Contributed by: Oughterby Papigochic, a part-time airline baggage-handler from Frying Pan, California who in his spare time just adores leaping onto tables with sword in hand and pulling battleaxes, coats-of-arms, and miscellaneous muskets off the wall in one fell swoom, just to impress anyone who will watch him in the faint hope that they might help him realize his lifelong ambition, to land a walk-on part in a Hollywood horror film.

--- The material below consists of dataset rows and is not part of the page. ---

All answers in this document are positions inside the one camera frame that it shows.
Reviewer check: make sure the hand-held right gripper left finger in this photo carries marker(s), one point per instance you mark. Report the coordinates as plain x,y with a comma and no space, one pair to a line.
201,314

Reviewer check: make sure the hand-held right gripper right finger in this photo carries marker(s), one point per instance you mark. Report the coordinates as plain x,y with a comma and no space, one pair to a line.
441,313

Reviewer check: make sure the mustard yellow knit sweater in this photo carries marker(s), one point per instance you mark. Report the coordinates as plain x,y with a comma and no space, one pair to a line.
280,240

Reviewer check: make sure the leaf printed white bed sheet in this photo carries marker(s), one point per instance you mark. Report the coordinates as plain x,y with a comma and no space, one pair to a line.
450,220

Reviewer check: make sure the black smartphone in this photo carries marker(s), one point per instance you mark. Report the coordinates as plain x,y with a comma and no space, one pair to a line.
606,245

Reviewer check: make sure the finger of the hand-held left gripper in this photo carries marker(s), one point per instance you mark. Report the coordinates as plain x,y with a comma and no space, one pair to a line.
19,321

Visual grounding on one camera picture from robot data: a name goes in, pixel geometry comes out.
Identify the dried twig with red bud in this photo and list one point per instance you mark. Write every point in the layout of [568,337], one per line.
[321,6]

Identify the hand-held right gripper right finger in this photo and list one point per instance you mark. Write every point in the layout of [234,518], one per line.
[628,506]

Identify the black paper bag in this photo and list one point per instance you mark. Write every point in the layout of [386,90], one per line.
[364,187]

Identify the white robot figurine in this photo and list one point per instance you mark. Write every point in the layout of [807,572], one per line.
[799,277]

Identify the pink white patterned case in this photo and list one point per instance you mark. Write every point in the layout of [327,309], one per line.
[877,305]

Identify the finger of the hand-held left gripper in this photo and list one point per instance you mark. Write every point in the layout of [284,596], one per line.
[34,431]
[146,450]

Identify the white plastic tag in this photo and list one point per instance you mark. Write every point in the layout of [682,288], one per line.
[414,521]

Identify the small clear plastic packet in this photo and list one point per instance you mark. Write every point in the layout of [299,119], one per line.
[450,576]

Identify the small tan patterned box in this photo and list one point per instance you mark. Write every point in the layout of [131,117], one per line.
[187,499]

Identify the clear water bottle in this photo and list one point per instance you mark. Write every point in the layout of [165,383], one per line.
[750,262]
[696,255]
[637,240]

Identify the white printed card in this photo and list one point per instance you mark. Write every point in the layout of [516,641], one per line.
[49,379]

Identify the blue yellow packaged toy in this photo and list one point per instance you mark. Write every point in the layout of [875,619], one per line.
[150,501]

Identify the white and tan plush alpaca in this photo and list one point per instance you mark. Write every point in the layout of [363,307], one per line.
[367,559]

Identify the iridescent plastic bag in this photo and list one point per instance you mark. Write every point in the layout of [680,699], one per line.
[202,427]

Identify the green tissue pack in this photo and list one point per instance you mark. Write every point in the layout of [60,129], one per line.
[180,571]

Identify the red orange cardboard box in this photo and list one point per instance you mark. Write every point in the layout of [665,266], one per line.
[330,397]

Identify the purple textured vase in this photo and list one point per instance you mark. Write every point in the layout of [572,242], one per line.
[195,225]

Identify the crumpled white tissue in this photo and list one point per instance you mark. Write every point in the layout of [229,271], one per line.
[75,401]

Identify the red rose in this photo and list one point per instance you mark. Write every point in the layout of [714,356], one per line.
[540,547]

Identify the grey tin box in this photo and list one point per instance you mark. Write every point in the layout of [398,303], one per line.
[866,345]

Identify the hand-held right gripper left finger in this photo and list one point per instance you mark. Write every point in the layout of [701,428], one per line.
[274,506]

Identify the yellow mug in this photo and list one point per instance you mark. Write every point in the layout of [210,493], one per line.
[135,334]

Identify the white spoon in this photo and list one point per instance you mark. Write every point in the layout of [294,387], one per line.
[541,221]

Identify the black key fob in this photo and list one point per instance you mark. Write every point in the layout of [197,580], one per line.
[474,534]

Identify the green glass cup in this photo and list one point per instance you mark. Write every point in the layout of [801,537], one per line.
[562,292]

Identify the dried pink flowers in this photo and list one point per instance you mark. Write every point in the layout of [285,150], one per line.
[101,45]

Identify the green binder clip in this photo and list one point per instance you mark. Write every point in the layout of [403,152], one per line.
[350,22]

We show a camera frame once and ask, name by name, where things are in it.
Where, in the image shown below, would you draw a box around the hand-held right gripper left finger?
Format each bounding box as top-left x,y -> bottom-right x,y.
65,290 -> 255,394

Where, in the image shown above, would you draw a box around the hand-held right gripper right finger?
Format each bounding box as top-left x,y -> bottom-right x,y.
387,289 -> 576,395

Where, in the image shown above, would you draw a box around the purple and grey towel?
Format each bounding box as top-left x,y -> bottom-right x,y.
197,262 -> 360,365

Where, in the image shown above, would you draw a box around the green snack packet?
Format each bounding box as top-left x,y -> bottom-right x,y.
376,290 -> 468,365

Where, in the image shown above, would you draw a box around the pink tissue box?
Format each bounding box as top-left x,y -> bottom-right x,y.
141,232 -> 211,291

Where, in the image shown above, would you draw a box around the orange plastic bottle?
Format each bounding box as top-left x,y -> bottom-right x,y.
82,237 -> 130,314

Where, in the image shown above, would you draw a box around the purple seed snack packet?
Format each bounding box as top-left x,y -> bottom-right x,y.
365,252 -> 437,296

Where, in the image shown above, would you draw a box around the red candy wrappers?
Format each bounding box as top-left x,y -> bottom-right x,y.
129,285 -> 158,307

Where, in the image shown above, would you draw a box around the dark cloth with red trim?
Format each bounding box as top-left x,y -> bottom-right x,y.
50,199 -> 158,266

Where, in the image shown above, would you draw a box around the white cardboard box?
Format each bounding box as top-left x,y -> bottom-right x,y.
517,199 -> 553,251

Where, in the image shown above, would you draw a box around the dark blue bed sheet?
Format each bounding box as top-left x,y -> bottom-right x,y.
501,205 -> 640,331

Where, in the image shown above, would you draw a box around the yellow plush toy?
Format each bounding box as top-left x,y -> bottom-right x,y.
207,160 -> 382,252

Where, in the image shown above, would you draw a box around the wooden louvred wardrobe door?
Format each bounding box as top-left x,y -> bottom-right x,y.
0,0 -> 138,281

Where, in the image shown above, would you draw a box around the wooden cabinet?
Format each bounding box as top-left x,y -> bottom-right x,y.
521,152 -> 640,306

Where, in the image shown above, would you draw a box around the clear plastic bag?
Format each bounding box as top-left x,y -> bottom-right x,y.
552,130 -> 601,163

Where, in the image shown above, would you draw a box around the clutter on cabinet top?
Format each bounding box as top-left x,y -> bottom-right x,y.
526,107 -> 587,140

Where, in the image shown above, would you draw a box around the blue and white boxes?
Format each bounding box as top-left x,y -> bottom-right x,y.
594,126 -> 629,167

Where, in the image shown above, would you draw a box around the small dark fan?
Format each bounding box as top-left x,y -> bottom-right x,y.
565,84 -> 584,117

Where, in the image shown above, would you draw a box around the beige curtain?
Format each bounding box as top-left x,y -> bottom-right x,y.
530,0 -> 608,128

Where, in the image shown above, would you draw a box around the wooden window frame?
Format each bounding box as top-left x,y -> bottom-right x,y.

Tuesday, November 14, 2006


Newest addition to the Big Book of Bunkum:

cad rags (n. pl.) form-fitting fashion items worn only for display purposes in pulp novels, usually to impress cuisine-conscious cougars out for a night on the prowl

As the Queen of Shebang entered the pungent pantry overflowing with amatory aromas, lavishly melodramatic mood-music sprinkled with copious amounts of candlelight, she knew she was in for a potent pot of perturbations when she spotted the cad rags lurking ever so noticeably behind a scintillating shelf of assorted All-Clad nonstick cookware, beneath a rather grand grilling tool set, and just to the right of a cabinet filled with some rather intriguing small superfluous appliances offering a lifetime of use with a money-back guarantee if not entirely satisfied with the product; ooh-la-la she thought...was this what the Galloping Gourmet had in mind when he offered his fair maidens a night of culinary delight?

Contributed by: Nempnett Thrubwell, a safety-conscious skidoo-driver in the Royal Geographical Society Islands, Nunavut, (a wonderful place to visit particularly if one enjoys cold comforts be they cold feet, cold shoulders, or cold sweat not to mention cold turkey on special occasions such as Christmas, Thanksgiving, and Canada Day.)